Istana kedatangan tamu tak biasa, Jumat (31/5/2019). Seorang legenda Korps Baret Merah bernama Sintong Panjaitan. Sebetulnya, Sintong tak sendiri, mantan jenderal lainnya juga ikut serta. Namun yang menjadi sorotan adalah Sintong.
Kenapa Presiden Jokowi harus memanggil mantan Danjen Kopassus itu? Tentu bukan sekadar silaturahmi biasa, tetapi sangat erat kaitannya dengan situasi politik nasional yang justru makin memanas usai Pilpres.
Sintong dibutuhkan Jokowi untuk ikut meredam panasnya gejolak politik terutama yang bersangkutan dengan mantan perwira tinggi TNI.
Sintong memiliki ikatan psikologis yang cukup erat dengan Prabowo Subianto semasa bertugas di Kopassus. Sintong atasan paling tinggi, Prabowo bawahan, juga Luhut Panjaitan. Garis komando bermula dari Sintong, turun ke Luhut lalu ke Prabowo.
Lalu saat Luhut gagal membujuk Prabowo, maka Sintong diminta Jokowi untuk turun gunung. Kalaupun Prabowo menolak bertemu Jokowi, tetapi rasanya sulit untuk menolak Sintong. Ikatan psikologis di antara senior-junior dan atasan-bawahan akan meluluhkan hati Prabowo.
Sehingga misi utama yang diemban Sintong saat ini adalah membujuk Prabowo agar bersedia melakukan rekonsiliasi politik dengan Jokowi. Agar situasi politik nasional kembali normal. Tak gaduh seperti sekarang.

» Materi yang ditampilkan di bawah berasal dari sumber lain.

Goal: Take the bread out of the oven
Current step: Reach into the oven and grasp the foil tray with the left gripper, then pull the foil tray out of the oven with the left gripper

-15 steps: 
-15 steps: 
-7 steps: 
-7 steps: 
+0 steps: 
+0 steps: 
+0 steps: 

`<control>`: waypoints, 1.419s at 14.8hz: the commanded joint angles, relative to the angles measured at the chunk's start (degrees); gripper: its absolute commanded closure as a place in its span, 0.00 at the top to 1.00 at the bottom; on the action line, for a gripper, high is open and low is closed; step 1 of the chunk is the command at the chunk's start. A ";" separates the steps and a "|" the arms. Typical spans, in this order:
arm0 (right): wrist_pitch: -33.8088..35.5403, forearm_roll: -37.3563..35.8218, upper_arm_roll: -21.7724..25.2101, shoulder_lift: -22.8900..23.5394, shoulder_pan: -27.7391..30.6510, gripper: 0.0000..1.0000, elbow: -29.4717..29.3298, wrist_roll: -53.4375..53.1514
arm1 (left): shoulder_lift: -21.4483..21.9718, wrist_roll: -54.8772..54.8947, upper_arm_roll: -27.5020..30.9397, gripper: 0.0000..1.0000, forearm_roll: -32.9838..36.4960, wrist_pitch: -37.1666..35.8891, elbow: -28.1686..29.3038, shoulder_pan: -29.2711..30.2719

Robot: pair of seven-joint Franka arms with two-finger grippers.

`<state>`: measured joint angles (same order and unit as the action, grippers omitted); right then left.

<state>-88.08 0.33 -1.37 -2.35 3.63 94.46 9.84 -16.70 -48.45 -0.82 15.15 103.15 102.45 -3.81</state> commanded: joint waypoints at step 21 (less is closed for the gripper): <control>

Adapun misi lain yang diharapkan dari Sintong adalah meredam gejolak politik di antara sesama purnawirawan TNI yang berada di dua kubu berbeda.
Pentingnya peran Sintong kian mendesak ketika Kepolisian akhirnya menetapkan Mayjen (Purn) Kivlan Zen sebagai tersangka dugaan makar, kepemilikan senjata api ilegal, serta penyebaran hoaks.
Tadinya, saya berpendapat polisi akan mengambangkan status hukum Kivlan, khususnya terkait makar. Itu karena dampak psikologisnya terhadap TNI cukup dahysat.
Apalagi yang menjadi tersangka makar adalah seorang mantan jenderal yang telah mengabdi kepada bangsa hingga puluhan tahun. Risikonya terlalu besar.
Tak hanya Kivlan, Mayjen (Purn) Soenarko juga ditetapkan tersangka kepemilikan senjata api ilegal. Maka jangan dianggap enteng ketika dua mantan jenderal harus berurusan dengan polisi.